### What to do
For the word "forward", work out how many lines in the records below contain it and state that count alone.

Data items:
Segment Open

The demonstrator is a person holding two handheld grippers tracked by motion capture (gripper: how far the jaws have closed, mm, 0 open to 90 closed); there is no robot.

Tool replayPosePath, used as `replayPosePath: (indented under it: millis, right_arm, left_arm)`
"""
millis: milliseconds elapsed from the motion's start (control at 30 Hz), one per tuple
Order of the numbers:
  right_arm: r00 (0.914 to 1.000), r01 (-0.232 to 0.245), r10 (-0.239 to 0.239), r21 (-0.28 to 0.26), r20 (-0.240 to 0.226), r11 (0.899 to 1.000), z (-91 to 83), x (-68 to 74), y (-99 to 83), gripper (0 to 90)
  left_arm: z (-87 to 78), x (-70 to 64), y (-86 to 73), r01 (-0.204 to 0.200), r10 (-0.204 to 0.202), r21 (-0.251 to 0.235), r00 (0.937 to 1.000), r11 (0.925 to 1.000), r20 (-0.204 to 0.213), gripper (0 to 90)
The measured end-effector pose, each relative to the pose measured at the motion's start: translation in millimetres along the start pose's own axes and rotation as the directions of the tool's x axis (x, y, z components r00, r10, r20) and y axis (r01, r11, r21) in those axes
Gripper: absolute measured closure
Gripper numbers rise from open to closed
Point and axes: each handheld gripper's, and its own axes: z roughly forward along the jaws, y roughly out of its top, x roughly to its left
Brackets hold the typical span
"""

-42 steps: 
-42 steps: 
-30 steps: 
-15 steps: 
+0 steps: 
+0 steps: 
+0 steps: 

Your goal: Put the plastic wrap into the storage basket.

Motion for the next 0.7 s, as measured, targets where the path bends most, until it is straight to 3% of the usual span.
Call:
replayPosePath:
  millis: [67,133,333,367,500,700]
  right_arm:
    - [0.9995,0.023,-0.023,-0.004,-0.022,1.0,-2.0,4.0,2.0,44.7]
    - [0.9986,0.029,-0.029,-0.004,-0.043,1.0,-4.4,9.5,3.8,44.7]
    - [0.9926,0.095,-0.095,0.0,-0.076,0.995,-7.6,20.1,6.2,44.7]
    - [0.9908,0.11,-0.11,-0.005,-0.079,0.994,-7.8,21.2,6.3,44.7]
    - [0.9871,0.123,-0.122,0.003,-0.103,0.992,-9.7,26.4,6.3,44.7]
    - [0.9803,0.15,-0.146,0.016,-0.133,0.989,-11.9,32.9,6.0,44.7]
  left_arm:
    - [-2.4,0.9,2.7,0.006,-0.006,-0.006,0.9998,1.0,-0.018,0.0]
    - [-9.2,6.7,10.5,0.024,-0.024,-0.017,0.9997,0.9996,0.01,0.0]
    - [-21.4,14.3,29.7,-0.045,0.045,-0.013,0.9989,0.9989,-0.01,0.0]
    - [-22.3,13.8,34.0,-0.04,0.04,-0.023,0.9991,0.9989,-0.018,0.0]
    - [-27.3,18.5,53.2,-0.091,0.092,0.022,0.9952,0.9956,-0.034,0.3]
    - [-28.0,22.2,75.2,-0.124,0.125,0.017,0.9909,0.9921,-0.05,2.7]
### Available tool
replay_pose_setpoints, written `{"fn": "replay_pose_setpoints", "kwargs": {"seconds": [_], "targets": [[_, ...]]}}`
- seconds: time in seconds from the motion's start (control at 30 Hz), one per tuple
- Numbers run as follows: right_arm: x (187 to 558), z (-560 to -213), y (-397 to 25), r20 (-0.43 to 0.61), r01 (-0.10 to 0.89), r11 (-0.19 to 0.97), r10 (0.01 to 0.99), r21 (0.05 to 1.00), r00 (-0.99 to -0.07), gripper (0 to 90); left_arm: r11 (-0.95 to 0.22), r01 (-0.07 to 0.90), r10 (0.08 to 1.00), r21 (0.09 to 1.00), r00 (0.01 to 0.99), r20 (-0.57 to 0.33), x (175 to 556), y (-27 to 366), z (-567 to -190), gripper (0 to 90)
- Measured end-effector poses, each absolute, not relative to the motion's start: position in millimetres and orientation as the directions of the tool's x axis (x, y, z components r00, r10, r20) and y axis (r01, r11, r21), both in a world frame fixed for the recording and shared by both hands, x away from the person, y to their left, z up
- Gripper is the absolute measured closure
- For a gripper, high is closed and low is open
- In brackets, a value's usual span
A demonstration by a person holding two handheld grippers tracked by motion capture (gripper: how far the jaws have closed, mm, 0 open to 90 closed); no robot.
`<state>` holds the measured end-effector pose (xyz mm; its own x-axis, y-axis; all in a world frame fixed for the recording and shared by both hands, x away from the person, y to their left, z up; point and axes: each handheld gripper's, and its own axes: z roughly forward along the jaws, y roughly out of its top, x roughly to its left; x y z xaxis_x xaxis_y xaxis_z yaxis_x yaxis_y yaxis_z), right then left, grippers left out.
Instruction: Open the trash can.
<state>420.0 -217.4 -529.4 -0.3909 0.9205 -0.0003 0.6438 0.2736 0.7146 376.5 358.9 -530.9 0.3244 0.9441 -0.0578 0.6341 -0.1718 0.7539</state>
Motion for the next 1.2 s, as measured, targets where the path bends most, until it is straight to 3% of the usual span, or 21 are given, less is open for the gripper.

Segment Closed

### Finished task
2